Blanche, duster in hand, appeared at the doorway.

“Why doesn’t he go himself?” she asked.

“Because,” replied her father, getting very red, and speaking with elaborate care, “men’s subject to the infection and women is not.”

“That’s all my eye,” returned Millie. “Lots of women have got it.”

“It’s well known,” said Gosling, still keeping himself in hand, “a matter of common knowledge, that women is comparatively immune.”

“Oh, that’s a man’s yarn, that is,” said Blanche, “just to save themselves. We all know what men are—selfish brutes!”

“Are you going to fetch me that terbaccer or are you not?” shouted Mr Gosling suddenly.

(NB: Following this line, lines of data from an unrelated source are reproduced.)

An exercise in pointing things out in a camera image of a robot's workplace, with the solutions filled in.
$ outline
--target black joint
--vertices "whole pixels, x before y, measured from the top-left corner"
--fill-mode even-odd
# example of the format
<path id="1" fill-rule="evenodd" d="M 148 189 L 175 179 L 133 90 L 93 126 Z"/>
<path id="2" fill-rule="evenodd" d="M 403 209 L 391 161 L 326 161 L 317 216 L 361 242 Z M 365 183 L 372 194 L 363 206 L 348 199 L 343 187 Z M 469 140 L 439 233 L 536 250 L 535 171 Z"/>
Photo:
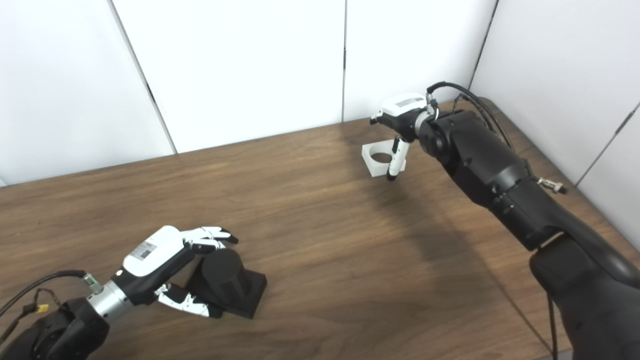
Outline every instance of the black joint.
<path id="1" fill-rule="evenodd" d="M 400 136 L 396 136 L 394 139 L 394 144 L 391 146 L 391 152 L 394 154 L 398 151 L 398 145 L 400 144 Z"/>
<path id="2" fill-rule="evenodd" d="M 394 181 L 394 180 L 396 180 L 397 177 L 398 177 L 398 175 L 395 175 L 395 176 L 391 175 L 391 174 L 389 174 L 389 171 L 387 171 L 387 180 Z"/>

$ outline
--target wood grain surface
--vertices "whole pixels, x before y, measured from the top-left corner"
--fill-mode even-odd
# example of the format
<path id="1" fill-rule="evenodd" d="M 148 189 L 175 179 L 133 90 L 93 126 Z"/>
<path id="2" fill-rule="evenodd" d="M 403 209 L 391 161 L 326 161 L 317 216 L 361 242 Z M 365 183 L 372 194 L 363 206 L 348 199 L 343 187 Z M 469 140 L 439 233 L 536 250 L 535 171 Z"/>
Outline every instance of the wood grain surface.
<path id="1" fill-rule="evenodd" d="M 538 175 L 564 180 L 499 117 Z M 0 188 L 0 302 L 65 268 L 106 281 L 162 225 L 220 225 L 240 239 L 245 267 L 268 277 L 255 319 L 143 306 L 112 326 L 91 359 L 548 355 L 530 254 L 417 144 L 395 182 L 371 178 L 361 146 L 393 135 L 359 120 Z M 638 264 L 579 192 L 558 200 Z M 62 299 L 88 294 L 76 279 L 47 287 Z"/>

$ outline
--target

“No, we aren’t,” said Millie, defiantly. “It isn’t safe for girls to go about the streets, let alone the risk of infection.” She had heard her father shout before, and she was not, as yet, at all intimidated.

“Well, then, I say you are!” shouted her father. “Lazy, good-for-nothing creatures, the pair of you! ’Oose paid for everything you’ve eat or drunk or wore ever since you was born? An’ now you won’t even go an errand.” Then, seeing the ready retort rising to his daughters’ lips, he grew desperate, and, advancing a step towards them, he said savagely: “If you don’t go, I’ll find a way to make yer!”

This was a new aspect, and the two girls were a little frightened. Natural instinct prompted them to scream for their mother.